In ABC-04 one dose limiting toxicity was observed, which was cardiac chest pain in a patient not known to have coronary artery disease. There was a clear temporal relationship between selumetinib administration and chest pain and this has not been seen in patients treated with CisGem chemotherapy alone, including the ABC-02 study [1]. In general, the combination of CisGem + selumetinib was delivered with manageable toxicity at a dose of 75 mg bd. This was the recommended dose determined by similar studies of selumetinib-chemotherapy combinations [6, 7] and, as expected, no dose de-escalation was required in our study. The impact of CisGem on selumetinib and N-desmethyl selumetinib AUC is interesting in view of the increased potency of the metabolite and would suggest a considering a higher dose level to reach MTD in future studies. As such however, the dose level described here represents the current dose for use in combination with CisGem for future investigation.

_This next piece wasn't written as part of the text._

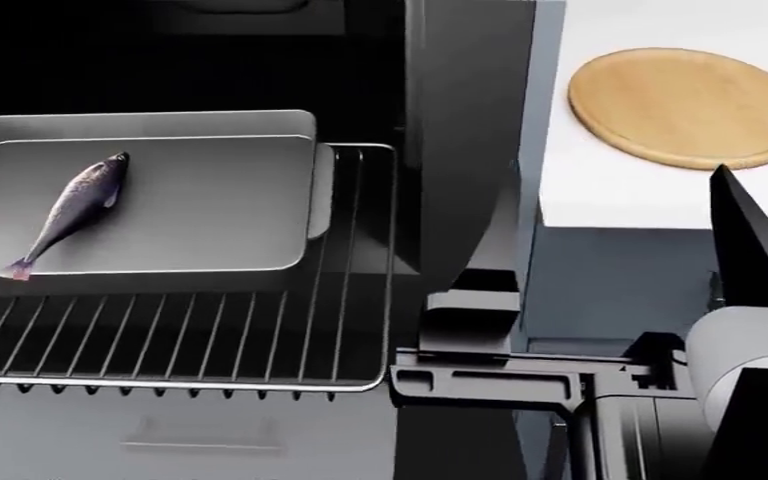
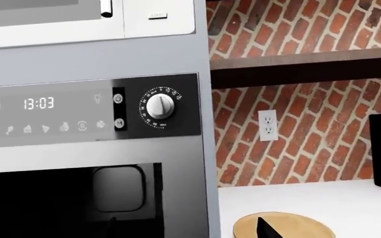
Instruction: Pick the fish from the oven and place it on the plate on the counter.
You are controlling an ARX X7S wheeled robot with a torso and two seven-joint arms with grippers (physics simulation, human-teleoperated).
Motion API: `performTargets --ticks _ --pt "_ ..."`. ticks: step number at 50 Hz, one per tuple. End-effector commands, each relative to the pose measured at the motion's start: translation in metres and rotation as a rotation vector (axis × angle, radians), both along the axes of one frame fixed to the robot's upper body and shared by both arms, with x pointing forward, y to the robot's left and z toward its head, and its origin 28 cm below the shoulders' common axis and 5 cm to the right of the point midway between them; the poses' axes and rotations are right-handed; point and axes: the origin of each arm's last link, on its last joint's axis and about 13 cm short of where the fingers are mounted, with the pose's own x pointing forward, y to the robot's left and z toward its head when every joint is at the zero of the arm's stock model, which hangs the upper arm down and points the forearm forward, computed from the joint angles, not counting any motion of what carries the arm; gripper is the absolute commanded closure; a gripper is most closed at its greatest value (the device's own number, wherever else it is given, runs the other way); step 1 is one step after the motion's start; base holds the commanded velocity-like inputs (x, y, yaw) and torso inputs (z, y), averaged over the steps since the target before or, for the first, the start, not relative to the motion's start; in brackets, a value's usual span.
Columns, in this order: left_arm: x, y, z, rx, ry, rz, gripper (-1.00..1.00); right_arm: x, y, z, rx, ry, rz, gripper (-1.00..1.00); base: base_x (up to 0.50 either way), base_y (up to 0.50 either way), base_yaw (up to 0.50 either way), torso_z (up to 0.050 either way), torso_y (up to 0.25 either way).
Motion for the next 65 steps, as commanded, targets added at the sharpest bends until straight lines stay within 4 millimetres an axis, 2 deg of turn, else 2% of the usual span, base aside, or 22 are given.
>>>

A role for selumetinib has been defined in uveal melanoma [22], melanoma [7] and non-small cell lung cancer [6]. MEK inhibitors have also shown promise in pancreatic cancer. Analysis of the mechanisms of MEK resistance have demonstrated up-regulation of regulators in parallel pathways suggesting combinations of pathway inhibition may be required to optimally reduce the growth signal [23-25]. We conclude that selumetinib can be given with CisGem in advanced biliary tract cancer at the dose of 75 mg bd with manageable toxicity. Its role as an effective therapy will be determined by randomised phase II and III studies in the context of molecular profiling. We would propose further investigation of this combination.

Conclusion

The recommended dose of selumetinib when combined with CisGem was 75 mg bd. Translational studies are underway to identify biomarkers that may predict outcome.